Effects of alcaloids on feeding behavior and metabolism of Rhodnius prolixus, vector of Chagas disease

MUÑOZ, I; SCHILMAN, PE; BARROZO, RB

Foz do Iguazu

Congreso; 32 Annual Meeting of the International Society of Chemical Ecology/ 4th Congress of the Latin American Association of Chemical Ecology; 2016

Through the sense of taste an individual can evaluate what they eat and drink, favoring consumption of nutritious and avoiding intake of harmful and toxic substances that can induce discomfort, illness or even death. Aversive substances can lead an animal to avoid feeding, even if the alimentary source is not toxic per se.
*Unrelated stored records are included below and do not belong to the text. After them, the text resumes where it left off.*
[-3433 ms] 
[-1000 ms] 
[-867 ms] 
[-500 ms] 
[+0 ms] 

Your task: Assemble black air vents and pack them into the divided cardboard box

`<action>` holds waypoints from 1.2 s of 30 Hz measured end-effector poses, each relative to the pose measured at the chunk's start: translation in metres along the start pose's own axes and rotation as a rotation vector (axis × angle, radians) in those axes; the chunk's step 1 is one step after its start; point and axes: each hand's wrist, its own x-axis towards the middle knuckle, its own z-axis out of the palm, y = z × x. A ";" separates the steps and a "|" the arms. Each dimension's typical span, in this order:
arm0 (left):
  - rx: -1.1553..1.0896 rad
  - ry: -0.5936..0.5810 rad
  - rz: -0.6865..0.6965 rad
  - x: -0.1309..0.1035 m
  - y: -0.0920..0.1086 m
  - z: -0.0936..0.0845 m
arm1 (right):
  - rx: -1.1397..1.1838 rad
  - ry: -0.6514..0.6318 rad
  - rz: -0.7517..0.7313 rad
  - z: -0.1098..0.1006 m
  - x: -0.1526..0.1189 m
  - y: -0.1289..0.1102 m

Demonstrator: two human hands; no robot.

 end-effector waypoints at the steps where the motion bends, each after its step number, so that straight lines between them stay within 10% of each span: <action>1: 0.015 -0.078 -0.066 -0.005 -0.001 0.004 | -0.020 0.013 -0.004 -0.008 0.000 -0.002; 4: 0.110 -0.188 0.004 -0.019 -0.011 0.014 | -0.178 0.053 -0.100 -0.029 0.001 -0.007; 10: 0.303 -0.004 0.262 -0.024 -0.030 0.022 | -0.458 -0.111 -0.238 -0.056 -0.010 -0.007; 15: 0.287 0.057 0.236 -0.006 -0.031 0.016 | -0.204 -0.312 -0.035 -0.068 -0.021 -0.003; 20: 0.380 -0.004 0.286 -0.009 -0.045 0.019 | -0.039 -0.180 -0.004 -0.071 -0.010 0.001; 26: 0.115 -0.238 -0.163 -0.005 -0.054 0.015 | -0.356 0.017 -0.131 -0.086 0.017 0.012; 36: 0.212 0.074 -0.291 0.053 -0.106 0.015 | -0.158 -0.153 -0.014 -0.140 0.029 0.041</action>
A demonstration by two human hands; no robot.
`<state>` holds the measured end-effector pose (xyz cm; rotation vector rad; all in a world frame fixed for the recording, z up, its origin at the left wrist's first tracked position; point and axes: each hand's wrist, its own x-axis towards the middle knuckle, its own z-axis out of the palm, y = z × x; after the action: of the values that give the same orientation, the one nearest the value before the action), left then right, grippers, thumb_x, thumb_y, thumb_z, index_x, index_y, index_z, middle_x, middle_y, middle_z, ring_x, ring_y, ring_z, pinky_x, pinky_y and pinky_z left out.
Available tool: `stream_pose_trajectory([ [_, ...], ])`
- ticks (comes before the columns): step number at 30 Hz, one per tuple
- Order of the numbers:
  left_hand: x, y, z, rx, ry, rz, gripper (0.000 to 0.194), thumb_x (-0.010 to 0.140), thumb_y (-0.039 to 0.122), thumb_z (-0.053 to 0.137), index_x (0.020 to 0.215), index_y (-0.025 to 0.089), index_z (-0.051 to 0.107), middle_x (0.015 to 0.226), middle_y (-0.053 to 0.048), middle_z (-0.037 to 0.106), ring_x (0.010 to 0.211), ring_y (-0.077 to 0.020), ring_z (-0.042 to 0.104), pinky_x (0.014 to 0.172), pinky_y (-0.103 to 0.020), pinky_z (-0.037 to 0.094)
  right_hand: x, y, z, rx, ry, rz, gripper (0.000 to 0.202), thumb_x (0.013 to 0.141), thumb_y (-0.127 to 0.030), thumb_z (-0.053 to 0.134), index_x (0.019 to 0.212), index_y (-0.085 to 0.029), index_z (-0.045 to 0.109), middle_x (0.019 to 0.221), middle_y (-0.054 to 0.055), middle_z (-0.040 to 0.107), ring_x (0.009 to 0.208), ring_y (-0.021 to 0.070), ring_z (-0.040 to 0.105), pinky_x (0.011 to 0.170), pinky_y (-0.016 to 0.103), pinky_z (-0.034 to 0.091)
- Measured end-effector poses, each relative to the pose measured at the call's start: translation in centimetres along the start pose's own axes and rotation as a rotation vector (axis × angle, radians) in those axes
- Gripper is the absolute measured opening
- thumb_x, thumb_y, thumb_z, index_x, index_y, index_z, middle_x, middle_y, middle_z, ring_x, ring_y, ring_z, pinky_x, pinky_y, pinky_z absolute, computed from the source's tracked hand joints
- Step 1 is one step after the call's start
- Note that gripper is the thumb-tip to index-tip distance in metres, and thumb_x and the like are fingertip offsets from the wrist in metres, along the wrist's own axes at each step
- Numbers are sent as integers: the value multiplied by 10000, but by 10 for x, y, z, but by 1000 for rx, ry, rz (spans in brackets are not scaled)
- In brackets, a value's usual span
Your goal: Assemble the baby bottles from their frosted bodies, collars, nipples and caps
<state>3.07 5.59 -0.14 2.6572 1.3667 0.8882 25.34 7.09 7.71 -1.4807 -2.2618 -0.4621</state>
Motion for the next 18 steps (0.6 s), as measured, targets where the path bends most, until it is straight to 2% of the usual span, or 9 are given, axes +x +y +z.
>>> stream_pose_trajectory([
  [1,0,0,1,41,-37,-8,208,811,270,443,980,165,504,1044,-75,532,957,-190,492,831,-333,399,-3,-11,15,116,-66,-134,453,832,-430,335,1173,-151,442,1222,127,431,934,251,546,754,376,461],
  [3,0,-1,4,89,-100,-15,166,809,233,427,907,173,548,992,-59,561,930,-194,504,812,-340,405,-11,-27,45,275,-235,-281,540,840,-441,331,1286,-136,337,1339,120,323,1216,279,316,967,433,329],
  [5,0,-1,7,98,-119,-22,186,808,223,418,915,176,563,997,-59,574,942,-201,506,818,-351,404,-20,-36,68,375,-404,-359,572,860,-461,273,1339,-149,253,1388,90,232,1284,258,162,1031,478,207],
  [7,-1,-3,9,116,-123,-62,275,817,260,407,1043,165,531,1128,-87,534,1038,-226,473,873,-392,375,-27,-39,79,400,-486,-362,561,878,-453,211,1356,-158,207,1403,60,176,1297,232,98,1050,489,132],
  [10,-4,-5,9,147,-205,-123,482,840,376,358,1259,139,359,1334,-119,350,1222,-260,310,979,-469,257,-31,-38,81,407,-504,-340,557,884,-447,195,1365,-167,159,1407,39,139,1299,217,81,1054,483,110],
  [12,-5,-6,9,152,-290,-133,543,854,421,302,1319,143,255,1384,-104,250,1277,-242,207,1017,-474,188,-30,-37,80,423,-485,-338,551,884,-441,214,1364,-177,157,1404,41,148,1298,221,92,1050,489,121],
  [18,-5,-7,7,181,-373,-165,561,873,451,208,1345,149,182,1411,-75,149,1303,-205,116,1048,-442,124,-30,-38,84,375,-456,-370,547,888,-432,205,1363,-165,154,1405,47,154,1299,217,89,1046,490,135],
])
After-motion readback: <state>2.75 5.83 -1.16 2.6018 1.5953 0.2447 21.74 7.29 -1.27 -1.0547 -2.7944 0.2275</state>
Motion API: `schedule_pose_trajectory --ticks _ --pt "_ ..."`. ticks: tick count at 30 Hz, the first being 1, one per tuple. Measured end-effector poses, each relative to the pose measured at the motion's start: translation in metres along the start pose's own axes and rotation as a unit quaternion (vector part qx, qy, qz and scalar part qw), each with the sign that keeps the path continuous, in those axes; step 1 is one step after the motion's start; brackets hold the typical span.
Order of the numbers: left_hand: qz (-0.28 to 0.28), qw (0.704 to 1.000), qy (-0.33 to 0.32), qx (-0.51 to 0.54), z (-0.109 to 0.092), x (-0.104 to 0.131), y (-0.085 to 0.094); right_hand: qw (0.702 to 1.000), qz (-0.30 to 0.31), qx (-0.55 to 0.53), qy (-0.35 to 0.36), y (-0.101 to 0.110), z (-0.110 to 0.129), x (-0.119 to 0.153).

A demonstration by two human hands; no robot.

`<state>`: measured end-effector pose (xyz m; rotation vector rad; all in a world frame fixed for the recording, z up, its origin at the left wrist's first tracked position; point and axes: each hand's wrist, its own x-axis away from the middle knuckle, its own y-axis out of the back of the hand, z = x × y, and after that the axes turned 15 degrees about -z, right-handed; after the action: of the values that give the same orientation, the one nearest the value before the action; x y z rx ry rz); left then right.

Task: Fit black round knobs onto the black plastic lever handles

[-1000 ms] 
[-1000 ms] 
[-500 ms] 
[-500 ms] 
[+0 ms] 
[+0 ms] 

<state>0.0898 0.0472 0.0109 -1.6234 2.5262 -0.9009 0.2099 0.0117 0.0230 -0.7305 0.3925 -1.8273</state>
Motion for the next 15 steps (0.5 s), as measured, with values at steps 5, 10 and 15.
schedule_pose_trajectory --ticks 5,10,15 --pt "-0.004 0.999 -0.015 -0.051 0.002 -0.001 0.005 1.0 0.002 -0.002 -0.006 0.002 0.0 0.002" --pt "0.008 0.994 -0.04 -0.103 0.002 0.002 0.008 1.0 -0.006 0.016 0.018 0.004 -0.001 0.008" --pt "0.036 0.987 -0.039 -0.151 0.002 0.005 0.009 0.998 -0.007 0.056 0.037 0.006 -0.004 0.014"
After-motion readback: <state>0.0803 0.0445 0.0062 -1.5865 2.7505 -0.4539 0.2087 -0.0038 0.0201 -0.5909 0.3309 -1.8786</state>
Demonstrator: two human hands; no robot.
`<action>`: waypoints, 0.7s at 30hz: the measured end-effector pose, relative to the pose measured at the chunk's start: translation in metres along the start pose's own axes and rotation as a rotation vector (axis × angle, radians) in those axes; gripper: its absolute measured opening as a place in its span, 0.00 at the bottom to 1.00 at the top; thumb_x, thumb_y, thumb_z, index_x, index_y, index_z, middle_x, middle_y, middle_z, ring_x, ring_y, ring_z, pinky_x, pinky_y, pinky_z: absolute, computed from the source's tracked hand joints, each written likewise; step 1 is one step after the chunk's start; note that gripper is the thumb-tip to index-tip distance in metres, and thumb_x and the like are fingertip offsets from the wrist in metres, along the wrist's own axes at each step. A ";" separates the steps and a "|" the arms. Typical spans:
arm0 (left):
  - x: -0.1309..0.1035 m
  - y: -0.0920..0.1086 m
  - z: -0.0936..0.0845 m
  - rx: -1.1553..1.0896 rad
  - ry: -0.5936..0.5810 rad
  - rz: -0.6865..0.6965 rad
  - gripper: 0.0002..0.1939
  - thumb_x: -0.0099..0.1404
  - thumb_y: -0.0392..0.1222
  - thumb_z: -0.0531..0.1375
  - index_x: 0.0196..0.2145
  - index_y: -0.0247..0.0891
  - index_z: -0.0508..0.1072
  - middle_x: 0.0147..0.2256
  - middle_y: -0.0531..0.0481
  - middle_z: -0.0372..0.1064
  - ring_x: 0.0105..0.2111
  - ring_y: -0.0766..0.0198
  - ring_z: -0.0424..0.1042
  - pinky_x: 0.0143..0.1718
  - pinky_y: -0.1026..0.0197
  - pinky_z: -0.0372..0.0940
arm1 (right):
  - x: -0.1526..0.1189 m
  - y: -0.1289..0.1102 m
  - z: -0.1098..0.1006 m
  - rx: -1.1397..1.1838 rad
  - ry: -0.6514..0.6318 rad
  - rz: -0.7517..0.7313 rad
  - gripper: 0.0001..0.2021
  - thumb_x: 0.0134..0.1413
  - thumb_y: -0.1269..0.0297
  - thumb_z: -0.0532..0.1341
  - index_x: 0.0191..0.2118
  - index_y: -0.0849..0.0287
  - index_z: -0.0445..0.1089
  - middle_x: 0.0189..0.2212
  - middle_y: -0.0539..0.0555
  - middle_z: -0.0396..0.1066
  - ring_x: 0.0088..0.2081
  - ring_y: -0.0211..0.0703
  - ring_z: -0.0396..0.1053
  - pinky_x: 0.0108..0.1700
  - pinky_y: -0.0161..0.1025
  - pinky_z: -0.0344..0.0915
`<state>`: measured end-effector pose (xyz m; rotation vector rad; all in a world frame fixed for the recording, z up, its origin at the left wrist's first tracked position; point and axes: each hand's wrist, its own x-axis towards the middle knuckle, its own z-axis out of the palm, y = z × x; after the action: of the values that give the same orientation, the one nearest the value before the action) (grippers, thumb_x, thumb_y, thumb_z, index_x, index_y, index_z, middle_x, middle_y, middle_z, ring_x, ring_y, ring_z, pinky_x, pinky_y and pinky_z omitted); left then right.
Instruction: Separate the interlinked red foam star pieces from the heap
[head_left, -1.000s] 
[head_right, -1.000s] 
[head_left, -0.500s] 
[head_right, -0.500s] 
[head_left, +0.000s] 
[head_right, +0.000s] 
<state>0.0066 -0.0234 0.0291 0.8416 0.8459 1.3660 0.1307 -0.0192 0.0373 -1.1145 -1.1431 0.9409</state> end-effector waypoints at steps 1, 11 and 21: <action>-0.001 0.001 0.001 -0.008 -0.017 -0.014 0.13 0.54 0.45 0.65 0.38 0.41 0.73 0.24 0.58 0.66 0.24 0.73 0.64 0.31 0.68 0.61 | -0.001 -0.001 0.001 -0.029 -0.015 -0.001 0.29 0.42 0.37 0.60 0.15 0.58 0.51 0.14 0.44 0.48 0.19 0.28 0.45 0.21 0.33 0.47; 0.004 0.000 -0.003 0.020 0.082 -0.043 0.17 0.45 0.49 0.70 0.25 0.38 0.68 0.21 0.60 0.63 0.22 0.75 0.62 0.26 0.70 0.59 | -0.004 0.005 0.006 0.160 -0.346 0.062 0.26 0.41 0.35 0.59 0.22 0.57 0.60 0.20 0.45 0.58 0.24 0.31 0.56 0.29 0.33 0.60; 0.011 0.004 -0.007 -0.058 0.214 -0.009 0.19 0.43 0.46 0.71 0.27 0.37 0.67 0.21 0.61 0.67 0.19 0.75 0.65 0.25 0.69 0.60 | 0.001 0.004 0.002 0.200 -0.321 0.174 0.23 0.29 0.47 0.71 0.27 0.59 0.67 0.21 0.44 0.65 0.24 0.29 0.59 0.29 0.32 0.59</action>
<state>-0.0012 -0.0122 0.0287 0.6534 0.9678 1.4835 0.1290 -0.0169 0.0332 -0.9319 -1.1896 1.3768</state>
In different groups of insects, including triatomines (Reduviidae: Triatominae), it has been demonstrated that alcaloids stimulate taste receptors generating an aversive response. However, it is still not clear if the ingestion of alcaloids produce a physiological change in triatomines. In this work, we investigated the effect of different alcaloids with anti-appetitive potential in the feeding behavior of R. prolixus, and we analyzed its impact on their metabolism. For this purpose, we used an artificial feeder with different solutions at 37 ± 2 °C where the insects fed for 10 minutes. The effect on feeding behavior and metabolism was tested offering an appetitive solution (AS) of ATP in NaCl 0,15M alone or in combination with the potential anti-appetitive alcaloid: caffeine, quinine and theophylline. We calculated the insect weight gain as feeding response and CO2 production as indirect measurement of metabolism. CO2 production was measured by open flow respirometry for individual insects immediately after being fed and three hours later. We found that R. prolixus detect alcaloids in a dose-dependent manner, decreasing feeding frequency and intake amount at higher concentrations. For all treatments, CO2 production slightly decreases after three hours of feeding. In addition, CO2 production was about five times higher for insects that consumed caffeine and theophylline compared to insects that consumed AS or quinine, suggesting costs associated with mechanisms of detoxification. To understand the mode of action of these molecules could help to develop new tools designed to control and reduce host-vector interaction.